=== TASK INSTRUCTIONS ===
Each line below that contains "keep" counts once; report the total and nothing more.

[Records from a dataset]
------------------------------------
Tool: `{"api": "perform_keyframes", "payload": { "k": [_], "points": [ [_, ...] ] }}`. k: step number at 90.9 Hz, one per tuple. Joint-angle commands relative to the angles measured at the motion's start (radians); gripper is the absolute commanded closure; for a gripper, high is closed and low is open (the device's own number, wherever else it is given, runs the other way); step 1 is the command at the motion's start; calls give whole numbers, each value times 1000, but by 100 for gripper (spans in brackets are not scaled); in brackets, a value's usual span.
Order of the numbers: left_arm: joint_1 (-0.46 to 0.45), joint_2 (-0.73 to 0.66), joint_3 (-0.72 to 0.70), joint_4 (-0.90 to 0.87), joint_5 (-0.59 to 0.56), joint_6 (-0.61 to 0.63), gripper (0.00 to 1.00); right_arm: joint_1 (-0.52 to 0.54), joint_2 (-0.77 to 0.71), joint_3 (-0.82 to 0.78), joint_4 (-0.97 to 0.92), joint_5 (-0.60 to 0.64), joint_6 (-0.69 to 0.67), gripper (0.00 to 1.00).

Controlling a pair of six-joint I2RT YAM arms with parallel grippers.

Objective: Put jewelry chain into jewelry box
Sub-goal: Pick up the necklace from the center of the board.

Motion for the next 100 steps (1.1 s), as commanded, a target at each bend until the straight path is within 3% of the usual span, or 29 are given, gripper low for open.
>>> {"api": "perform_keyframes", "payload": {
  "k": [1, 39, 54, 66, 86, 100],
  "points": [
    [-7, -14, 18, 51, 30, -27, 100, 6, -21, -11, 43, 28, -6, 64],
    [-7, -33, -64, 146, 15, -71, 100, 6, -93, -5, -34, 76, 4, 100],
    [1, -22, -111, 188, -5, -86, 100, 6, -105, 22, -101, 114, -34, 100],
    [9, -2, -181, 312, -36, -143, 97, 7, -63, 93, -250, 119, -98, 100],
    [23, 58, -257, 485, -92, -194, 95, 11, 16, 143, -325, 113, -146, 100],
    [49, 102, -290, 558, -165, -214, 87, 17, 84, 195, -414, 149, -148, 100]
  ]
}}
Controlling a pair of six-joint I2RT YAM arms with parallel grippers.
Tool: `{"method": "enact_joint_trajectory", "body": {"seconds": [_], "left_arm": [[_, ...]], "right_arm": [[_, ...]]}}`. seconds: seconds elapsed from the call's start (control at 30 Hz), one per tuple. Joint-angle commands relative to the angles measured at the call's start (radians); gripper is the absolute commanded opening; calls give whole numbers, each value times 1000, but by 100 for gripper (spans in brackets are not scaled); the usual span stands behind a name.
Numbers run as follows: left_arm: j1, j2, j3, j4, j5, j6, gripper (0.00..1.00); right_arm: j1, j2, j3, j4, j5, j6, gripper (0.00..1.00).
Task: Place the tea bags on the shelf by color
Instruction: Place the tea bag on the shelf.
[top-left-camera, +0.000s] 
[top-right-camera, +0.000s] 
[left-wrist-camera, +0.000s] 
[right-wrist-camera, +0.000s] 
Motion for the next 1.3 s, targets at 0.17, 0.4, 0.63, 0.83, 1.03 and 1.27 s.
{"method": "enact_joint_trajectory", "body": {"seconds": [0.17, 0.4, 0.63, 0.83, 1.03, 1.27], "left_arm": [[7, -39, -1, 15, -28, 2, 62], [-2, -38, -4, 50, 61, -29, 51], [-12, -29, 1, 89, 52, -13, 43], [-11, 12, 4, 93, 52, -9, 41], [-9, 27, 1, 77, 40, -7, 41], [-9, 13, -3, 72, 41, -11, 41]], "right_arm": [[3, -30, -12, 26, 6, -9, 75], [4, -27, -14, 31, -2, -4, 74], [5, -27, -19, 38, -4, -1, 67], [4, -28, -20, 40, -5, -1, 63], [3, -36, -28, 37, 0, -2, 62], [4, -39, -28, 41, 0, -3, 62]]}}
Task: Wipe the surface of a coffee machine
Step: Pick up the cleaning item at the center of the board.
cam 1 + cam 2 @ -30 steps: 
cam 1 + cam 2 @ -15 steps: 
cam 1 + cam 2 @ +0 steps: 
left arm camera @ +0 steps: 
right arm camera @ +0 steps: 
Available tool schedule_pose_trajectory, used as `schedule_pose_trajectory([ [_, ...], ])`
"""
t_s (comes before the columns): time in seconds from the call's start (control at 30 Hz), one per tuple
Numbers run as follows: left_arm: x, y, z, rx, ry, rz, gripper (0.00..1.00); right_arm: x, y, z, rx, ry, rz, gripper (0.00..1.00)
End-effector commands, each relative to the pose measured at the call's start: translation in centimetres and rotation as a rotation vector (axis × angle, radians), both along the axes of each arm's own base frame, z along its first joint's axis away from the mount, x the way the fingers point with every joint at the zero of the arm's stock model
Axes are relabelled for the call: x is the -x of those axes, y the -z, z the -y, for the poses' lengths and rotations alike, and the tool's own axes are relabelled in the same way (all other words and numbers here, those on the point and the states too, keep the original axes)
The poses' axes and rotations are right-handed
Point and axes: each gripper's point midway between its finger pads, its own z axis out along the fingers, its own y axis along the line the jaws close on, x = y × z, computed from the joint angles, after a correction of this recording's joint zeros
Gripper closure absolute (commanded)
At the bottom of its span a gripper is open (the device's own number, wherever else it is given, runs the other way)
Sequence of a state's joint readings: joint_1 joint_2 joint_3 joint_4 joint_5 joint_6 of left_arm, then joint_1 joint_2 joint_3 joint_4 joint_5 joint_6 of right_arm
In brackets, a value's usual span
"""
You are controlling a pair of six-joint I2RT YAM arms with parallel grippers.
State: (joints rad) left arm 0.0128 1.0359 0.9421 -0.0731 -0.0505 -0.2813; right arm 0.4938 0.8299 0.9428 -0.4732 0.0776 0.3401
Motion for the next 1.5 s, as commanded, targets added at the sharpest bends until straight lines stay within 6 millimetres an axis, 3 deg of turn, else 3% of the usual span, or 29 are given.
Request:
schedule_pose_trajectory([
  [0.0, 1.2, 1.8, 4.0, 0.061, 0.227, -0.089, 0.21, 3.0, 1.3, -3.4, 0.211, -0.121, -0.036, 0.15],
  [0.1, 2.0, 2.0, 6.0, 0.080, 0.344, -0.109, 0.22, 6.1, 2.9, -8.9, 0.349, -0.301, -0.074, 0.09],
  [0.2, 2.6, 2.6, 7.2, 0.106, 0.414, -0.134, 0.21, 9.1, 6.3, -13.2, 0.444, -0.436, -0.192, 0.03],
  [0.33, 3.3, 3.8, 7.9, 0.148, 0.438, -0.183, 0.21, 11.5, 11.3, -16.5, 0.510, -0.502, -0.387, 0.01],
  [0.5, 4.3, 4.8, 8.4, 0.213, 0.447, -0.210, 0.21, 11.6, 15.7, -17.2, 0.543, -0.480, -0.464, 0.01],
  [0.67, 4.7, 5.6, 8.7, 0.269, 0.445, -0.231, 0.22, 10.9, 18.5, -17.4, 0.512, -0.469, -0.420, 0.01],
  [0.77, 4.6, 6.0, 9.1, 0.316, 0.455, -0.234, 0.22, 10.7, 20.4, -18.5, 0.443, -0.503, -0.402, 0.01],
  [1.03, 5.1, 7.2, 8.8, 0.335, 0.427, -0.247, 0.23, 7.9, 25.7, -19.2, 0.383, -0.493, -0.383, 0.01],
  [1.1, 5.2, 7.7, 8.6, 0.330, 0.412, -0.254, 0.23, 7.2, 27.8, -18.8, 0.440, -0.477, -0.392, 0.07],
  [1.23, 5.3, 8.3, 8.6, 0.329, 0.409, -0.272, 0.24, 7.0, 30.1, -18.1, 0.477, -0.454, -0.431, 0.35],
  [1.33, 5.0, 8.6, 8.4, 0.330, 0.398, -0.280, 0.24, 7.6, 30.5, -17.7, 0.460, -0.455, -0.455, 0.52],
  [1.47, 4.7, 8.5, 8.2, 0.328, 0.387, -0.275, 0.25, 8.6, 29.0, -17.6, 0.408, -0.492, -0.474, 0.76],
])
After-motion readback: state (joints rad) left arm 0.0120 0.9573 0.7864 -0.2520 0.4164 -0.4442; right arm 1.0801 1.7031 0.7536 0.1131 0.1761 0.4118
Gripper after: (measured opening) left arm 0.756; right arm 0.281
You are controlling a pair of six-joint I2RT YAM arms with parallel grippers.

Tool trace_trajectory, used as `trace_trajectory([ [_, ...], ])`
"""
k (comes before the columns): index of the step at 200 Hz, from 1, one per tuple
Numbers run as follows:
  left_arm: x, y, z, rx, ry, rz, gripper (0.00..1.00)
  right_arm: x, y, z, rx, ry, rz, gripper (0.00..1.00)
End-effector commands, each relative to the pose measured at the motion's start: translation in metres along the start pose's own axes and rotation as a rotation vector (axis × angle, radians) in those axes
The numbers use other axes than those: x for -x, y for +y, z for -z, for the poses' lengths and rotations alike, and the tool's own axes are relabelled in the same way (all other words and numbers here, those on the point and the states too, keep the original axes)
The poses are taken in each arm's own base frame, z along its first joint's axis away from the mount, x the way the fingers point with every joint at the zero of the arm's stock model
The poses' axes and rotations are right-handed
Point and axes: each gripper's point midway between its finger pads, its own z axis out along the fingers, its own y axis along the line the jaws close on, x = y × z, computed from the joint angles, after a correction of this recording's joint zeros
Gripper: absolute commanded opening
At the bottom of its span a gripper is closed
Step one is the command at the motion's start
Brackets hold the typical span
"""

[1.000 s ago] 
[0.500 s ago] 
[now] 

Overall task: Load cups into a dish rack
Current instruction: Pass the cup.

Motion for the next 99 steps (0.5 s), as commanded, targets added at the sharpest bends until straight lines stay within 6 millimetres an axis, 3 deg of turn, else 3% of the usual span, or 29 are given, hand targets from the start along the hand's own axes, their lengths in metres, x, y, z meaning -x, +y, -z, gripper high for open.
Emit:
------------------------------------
=== ANSWER BELOW ===
2